How do I love my 11-month-old beagle puppy? Let me count the ways—or at least list the top five.
How significant are these lovable points? Enough that we forgive even her most annoying misbehaviors to date, whether baying (to the possible dismay of our Warrenville neighbors) or chewing a book to destruction (when book and dog were left unattended together and momentary boredom ensued).
After all, the problems only happen because of our lack of oversight, right? So, on to the plusses of this most endearing beagle.
1. Outstanding cuddle skills.
Perdita earned her place in our hearts and household by her charming willingness to nestle on a lap or under an arm whenever a sitting person gave opportunity. With no person available, she finds herself a cozy cushion nest instead.
2. Persistent cuteness.
Of course Perdita looked cute at mere days old, when tiny enough to lie within even my own fairly modest sized hand. No surprise that she maintained her appeal through puppyish stages of small head big ears and clumsy baby bounces. But even now that her growth rate has slowed and she’s near her adult size, she manages to combine an ability to strike a classic and elegant pose with the adorable head tilt and effective puppy-eyes.
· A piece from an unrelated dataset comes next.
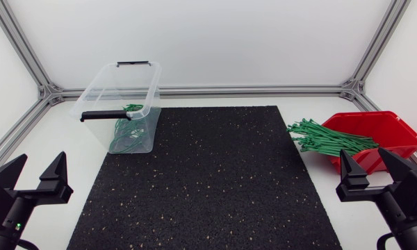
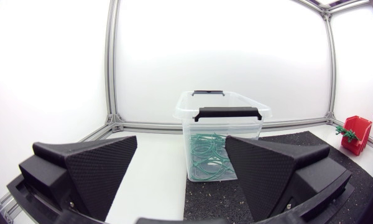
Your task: Take a green cable tie from the red box, thread the tail through the head to close it, then place it in the transparent bin on the left.
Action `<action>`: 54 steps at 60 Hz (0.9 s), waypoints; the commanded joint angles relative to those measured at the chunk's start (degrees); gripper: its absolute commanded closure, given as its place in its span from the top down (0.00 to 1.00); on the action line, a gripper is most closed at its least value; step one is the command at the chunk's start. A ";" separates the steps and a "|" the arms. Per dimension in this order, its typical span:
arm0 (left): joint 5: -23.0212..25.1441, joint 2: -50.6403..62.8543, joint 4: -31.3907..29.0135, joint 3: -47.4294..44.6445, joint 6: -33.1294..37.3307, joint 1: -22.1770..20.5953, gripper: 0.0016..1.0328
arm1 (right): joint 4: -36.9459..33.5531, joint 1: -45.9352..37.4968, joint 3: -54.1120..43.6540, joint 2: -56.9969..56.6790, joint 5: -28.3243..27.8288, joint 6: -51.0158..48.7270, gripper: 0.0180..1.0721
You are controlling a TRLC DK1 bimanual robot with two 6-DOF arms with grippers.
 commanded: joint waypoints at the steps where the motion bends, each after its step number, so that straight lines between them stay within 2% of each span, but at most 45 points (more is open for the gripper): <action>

3. Endearing intelligence.
Dogs may achieve no more intellectual skills than those of a two- or three-year-old child, but they have immense social and emotional intelligence. Perdita, like our shiba Seiki, has learned to recognize all the important actions in the household, such as kitchen activity that might lead to feeding and the putting on of shoes or jackets that could signal dogs getting walks. And the need to release the ball so it can be thrown again.
4. Overwhelming beagliness.
I’d never planned on having a beagle before Perdita arrived in our lives as a 5-day-old pup. My knowledge of hounds in general concentrated around their tendency to bay rather than bark and their scent-hunting abilities. I knew they were physically attractive, but had no idea how winning a beagle’s enthusiasm and energy could be. Still photos can’t convey the effect, and even videos barely hint at the full amusement factor of beagly energy. When not following an interesting scent, Dita harasses Seiki into chasing her, which always brings a smile to my lips.
5. Enthusiastic affection.
Dogs in general gain a special place in our hearts through the enthusiasm with which they greet their people after an absence, but Dita overachieves in this area. She’ll act like we’ve been separated for months upon seeing us after an hour-long errand—or overnight in the same house. She likes this back-window position when waiting in the car, just so she can see me coming sooner.
When I’ve truly been gone for days, she practically wriggles out of her skin with joyous leaps and dancing. There’s good reason Charles Schultz portrayed Snoopy doing a happy dance so often.